STJ: Multa do PROCON por publicidade enganosa tem natureza extraconcursal
SPF COORDENADORIA DE PROCESSAMENTO DE FEITOS DE DIREITO PÚBLICO
A OI Móvel S.A., empresa de telefonia em recuperação judicial, foi autuada pelo PROCON-SP por meio do Auto de Infração nº 11519-D8, que lhe impôs multa por violações ao Código de Defesa do Consumidor, incluindo publicidade enganosa, violação ao dever de informação e má prestação de serviço de internet 3G. A empresa ajuizou ação anulatória do ato administrativo, a qual foi julgada improcedente em primeira e segunda instâncias. Inconformada, a empresa interpôs recurso especial ao STJ, alegando, entre outros pontos, que o crédito decorrente da multa teria natureza concursal e deveria se submeter aos efeitos do plano de recuperação judicial.

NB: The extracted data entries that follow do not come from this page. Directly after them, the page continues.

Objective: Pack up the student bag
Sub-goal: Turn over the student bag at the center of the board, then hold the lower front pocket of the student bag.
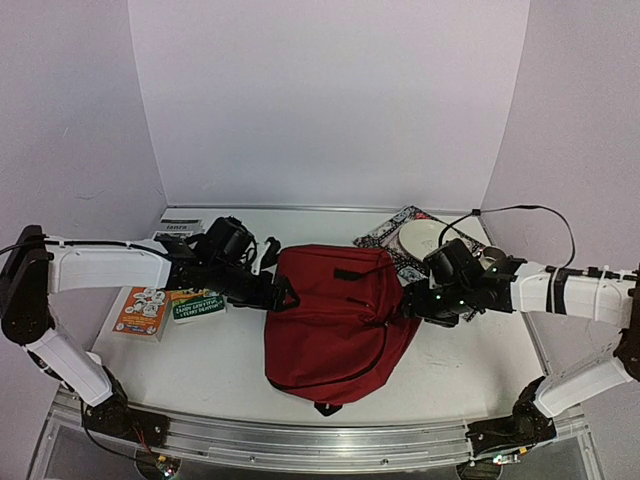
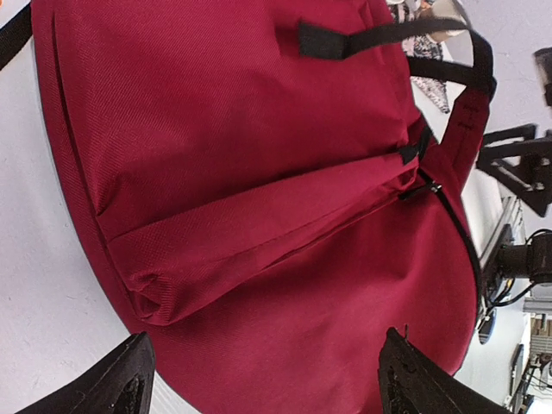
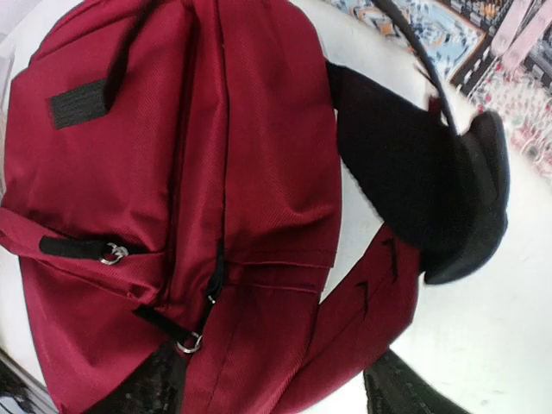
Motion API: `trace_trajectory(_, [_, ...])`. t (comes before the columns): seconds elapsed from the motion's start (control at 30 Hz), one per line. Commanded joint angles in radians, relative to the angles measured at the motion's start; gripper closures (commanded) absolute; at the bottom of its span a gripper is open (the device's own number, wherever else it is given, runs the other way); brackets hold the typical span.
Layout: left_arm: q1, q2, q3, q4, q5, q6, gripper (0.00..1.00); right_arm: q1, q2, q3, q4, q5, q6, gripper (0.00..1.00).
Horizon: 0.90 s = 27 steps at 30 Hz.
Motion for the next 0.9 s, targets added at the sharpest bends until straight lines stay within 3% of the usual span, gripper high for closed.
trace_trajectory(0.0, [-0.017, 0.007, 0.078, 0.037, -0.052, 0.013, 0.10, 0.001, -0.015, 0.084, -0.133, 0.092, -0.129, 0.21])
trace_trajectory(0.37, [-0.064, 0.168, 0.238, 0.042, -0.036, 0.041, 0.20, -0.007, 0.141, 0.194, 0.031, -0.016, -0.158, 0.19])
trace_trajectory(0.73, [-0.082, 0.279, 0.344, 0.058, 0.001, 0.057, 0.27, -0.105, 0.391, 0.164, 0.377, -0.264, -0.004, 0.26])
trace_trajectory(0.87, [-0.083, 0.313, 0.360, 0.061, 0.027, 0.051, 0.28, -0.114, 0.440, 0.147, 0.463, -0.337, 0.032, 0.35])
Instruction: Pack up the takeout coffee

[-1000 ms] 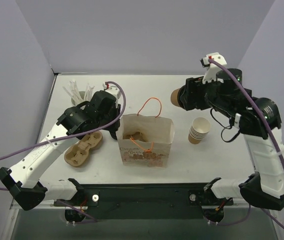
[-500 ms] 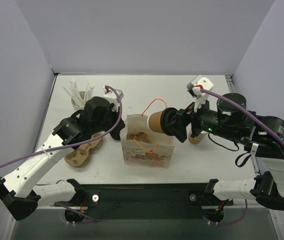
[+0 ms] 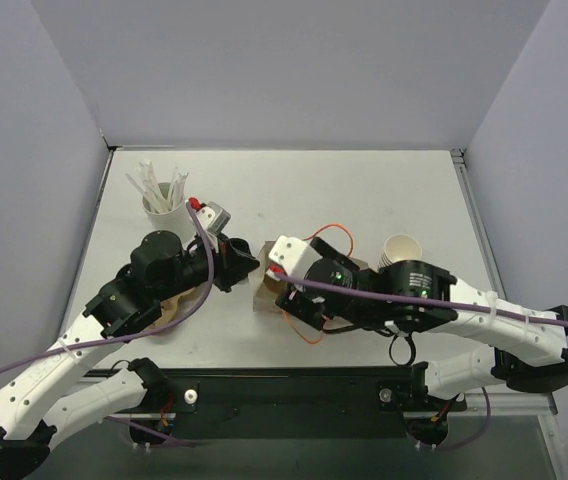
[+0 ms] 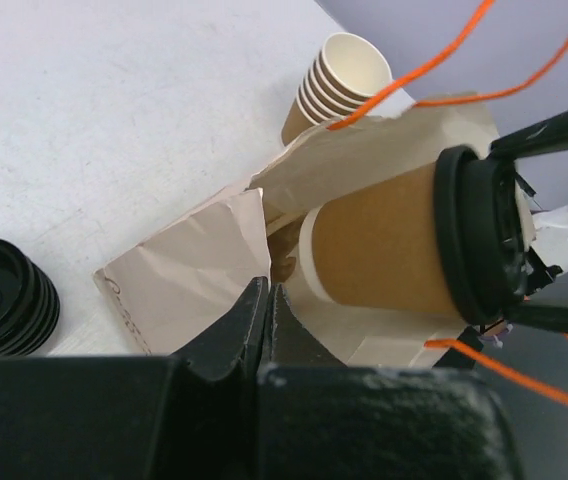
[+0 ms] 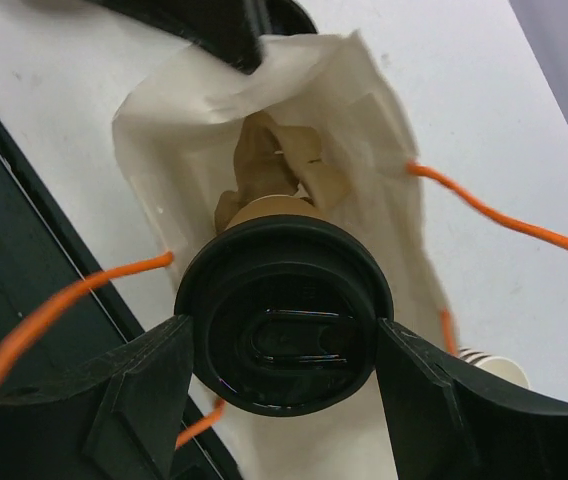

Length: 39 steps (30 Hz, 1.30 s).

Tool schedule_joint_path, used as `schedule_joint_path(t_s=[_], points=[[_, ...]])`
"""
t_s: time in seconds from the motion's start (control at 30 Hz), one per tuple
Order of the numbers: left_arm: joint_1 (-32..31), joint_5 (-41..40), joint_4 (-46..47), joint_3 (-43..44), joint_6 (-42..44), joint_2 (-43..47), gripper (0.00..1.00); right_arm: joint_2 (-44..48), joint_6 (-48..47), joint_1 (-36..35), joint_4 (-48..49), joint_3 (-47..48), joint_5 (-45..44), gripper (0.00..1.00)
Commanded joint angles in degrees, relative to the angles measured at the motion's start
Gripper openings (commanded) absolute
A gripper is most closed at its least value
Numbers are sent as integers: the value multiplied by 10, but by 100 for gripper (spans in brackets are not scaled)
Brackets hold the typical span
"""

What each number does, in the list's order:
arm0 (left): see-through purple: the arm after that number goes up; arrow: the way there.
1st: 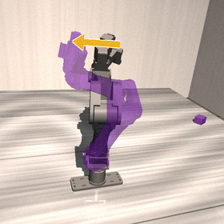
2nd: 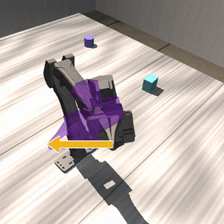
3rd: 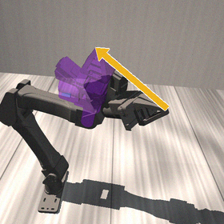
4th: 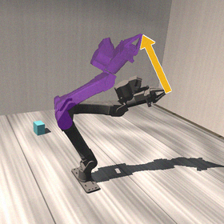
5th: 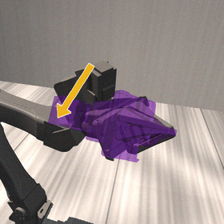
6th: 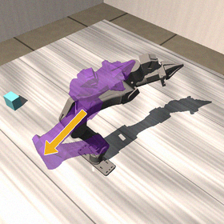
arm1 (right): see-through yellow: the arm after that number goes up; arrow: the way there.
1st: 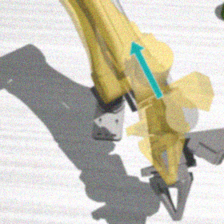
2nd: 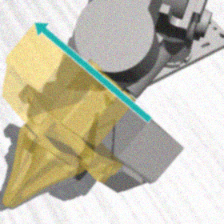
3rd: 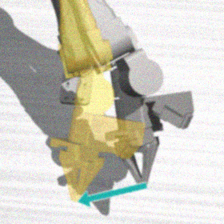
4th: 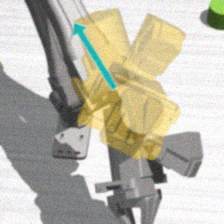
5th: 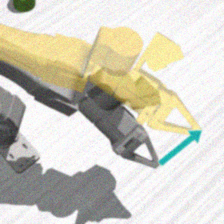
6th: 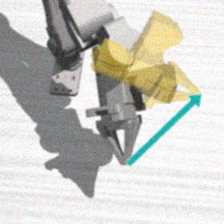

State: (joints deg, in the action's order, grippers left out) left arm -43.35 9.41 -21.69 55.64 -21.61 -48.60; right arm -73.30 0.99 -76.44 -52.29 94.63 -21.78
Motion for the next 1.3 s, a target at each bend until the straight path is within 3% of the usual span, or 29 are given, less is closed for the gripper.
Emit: schedule_joint_path(t_s=[0.0,0.33,0.57,1.1,1.23,1.27], points=[[2,70,118,-52,22,40,0,-5,-17,-58,3,-59,-95,40],[2,109,86,-96,31,76,0,-6,-5,-90,61,-103,-203,39],[2,97,63,-91,40,76,0,5,-5,-78,87,-117,-204,39],[3,83,42,-74,62,69,0,21,-47,-73,173,98,-208,40],[2,85,42,-83,65,74,0,50,-56,-24,235,88,-215,40],[2,88,39,-83,67,76,0,58,-53,17,249,76,-209,40]])
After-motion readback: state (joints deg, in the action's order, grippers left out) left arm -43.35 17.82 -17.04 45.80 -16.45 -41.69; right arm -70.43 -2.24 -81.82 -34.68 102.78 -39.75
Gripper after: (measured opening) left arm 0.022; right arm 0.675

A questão central enfrentada pelo STJ diz respeito à natureza jurídica do crédito decorrente de multa administrativa aplicada pelo PROCON — se concursal ou extraconcursal —, considerando que o auto de infração foi lavrado antes do pedido de recuperação judicial, mas o processo administrativo transitou em julgado em momento posterior. Subsidiariamente, discutiu-se a caracterização de publicidade enganosa pela expressão 'internet o tempo todo, em qualquer lugar', a legalidade do procedimento administrativo sancionador e a proporcionalidade da dosimetria da penalidade aplicada.
O STJ não conheceu do agravo em recurso especial, mantendo o acórdão do Tribunal de Justiça de São Paulo que reconheceu a natureza extraconcursal do crédito, por ter sido constituído definitivamente após o pedido de recuperação judicial. O tribunal manteve também a configuração das infrações ao CDC e a legalidade da dosimetria da multa aplicada pelo PROCON-SP, afastando as teses da recorrente quanto à hipérbole publicitária, à ausência de motivação no processo administrativo e à submissão do crédito ao plano de recuperação judicial.